He quickly established himself as an outspoken voice and a fierce critic of the government and later President John Magufuli after he was elected in 2015.

Arrested for sedition

In March 2017, he was detained for “uttering words intended to wound religious feelings, raise discontent and ill-will for unlawful purposes”.

Then in July of that year he was arrested on charges of sedition after claiming that a government-owned plane had been seized in Canada over an unpaid debt of $38m (£29m).

His boldness has endeared him to neutrals as well as supporters of some other opposition parties.

But he will also need to restore faith in his own party. In the wake of Chadema’s 2015 defeat, many of its MPs and leaders, including losing presidential candidate Edward Lowassa, joined the governing Chama Cha Mapinduzi (CCM) party.

Mr Lissu needs to convince Chadema’s members that he is a different type of politician and will not be using the election as a bargaining chip with the CCM leadership.

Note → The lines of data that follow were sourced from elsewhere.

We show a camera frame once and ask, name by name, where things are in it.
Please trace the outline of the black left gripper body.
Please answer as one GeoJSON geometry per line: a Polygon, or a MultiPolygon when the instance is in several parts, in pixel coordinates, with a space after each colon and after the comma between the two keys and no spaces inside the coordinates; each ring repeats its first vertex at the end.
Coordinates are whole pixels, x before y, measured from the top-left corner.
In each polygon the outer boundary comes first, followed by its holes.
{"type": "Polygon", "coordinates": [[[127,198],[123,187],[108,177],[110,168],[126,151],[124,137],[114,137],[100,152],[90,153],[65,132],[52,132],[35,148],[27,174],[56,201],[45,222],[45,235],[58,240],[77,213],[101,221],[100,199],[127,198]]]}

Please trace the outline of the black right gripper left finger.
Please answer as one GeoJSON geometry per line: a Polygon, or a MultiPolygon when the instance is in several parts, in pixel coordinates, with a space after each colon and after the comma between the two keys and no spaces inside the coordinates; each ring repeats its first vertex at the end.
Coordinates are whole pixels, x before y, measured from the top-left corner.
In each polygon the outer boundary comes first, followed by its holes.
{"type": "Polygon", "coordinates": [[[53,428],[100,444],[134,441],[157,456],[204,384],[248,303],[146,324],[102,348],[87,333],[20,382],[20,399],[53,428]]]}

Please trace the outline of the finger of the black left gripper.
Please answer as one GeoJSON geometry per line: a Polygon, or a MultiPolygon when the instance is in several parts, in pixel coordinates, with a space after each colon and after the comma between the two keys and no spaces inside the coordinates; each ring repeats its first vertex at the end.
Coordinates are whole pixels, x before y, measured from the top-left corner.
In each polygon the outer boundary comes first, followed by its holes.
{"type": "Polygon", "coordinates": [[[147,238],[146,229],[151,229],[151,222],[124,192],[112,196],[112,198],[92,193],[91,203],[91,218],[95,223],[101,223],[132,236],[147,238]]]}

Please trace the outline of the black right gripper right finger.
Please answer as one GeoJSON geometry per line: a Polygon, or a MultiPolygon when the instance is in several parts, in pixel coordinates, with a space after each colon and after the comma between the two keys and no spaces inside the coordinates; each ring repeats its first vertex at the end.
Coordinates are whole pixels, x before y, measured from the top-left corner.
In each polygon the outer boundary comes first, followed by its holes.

On the campaign trail, he has been true to his reputation of being outspoken. Though one of the main criticisms levelled against all opposition politicians has been that they focus on attacking Mr Magufuli and his government rather than selling their policies.

At the end of September, Mr Lissu was summoned to the electoral commission’s ethics committee after reportedly saying that President Magufuli was colluding with election officials to rig the vote. The opposition candidate was accused of fomenting chaos.

Then a week later he was suspended from campaigning for seven days after the electoral commission said that he had uttered seditious statements during one of his rallies.

Tundu Lissu

Getty Images

The regime is getting scared and therefore they are pulling out all the stops… in their capacity to fight my campaign”

Chadema has also said its party offices in the north of the country were attacked.

“The regime is getting scared and therefore they are pulling out all the stops, using all instruments of power in their capacity to fight my campaign,” Mr Lissu told the Reuters news agency.

His stance has certainly caught the attention of the young urban population, and he has told BBC News Swahili that if he were to win, in his first 100 days he would:

  • Raise salaries in the public sector
  • Free those he considered political prisoners
  • Compensate those who have been “hurt” by the government
  • And re-start the constitution review process.

But it is not clear whether he will be able to make any serious inroads into the rural strongholds of CCM, which has been in power since its formation in 1977.

CCM was a successor to the Tanganyika African National Union, which governed Tanzania from 1961 to 1977.

There are 13 other candidates challenging the incumbent, with former Foreign Minister Bernard Membe one of the most high-profile of the others.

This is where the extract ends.